• _DIRECTIONS FOR THIS TASK_:
Return exactly and only these lines: the first of the listing through the one containing "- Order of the".

::::::::

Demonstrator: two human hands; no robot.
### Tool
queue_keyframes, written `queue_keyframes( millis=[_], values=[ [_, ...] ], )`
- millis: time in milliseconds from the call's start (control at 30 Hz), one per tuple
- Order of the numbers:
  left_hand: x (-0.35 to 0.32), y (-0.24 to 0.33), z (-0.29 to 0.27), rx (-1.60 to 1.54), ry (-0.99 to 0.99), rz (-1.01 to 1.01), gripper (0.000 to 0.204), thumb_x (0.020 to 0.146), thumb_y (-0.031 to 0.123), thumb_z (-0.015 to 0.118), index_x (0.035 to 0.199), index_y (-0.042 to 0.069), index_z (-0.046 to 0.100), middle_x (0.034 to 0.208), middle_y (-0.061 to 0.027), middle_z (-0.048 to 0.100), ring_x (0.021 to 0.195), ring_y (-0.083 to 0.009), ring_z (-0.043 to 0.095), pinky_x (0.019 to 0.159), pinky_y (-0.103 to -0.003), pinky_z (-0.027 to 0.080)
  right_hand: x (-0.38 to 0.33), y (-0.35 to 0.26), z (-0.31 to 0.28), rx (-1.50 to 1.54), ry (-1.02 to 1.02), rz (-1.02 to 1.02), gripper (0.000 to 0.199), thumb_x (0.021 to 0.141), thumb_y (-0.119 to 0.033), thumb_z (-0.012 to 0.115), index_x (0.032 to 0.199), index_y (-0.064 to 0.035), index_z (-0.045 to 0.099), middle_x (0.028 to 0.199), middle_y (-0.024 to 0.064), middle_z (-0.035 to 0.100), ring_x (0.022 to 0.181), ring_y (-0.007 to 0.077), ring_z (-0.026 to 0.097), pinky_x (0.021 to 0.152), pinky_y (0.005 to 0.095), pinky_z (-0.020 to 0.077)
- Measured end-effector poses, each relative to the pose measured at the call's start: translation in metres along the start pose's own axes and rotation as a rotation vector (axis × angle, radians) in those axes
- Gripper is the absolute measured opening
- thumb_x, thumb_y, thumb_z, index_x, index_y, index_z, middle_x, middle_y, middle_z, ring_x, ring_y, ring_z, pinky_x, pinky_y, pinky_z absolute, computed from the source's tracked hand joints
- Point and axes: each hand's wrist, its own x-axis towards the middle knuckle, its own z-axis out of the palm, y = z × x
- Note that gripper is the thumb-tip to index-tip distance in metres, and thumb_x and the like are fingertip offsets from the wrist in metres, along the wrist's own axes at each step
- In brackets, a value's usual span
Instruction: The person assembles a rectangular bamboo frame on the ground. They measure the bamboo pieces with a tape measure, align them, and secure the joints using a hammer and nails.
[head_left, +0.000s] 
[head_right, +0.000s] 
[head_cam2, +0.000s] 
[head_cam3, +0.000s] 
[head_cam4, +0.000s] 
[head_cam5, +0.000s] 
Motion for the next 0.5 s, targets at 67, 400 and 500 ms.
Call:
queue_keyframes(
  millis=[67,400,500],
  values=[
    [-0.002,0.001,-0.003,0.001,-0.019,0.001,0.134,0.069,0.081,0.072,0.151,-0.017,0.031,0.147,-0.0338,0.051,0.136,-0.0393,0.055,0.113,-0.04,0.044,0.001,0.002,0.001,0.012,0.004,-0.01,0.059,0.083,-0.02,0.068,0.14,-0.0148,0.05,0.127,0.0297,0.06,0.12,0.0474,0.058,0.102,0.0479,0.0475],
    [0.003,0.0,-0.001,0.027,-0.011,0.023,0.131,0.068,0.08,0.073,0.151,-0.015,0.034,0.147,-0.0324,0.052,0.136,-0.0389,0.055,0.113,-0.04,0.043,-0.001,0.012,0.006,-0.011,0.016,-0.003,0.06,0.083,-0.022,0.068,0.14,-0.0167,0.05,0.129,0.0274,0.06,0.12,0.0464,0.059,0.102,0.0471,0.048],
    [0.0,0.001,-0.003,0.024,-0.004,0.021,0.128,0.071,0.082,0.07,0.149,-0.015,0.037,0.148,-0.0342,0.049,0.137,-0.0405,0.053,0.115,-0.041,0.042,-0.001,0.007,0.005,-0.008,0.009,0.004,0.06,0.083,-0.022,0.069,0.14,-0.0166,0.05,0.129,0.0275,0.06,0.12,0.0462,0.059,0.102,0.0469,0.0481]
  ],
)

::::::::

• _WRITTEN RESPONSE_:
Demonstrator: two human hands; no robot.
### Tool
queue_keyframes, written `queue_keyframes( millis=[_], values=[ [_, ...] ], )`
- millis: time in milliseconds from the call's start (control at 30 Hz), one per tuple
- Order of the numbers:

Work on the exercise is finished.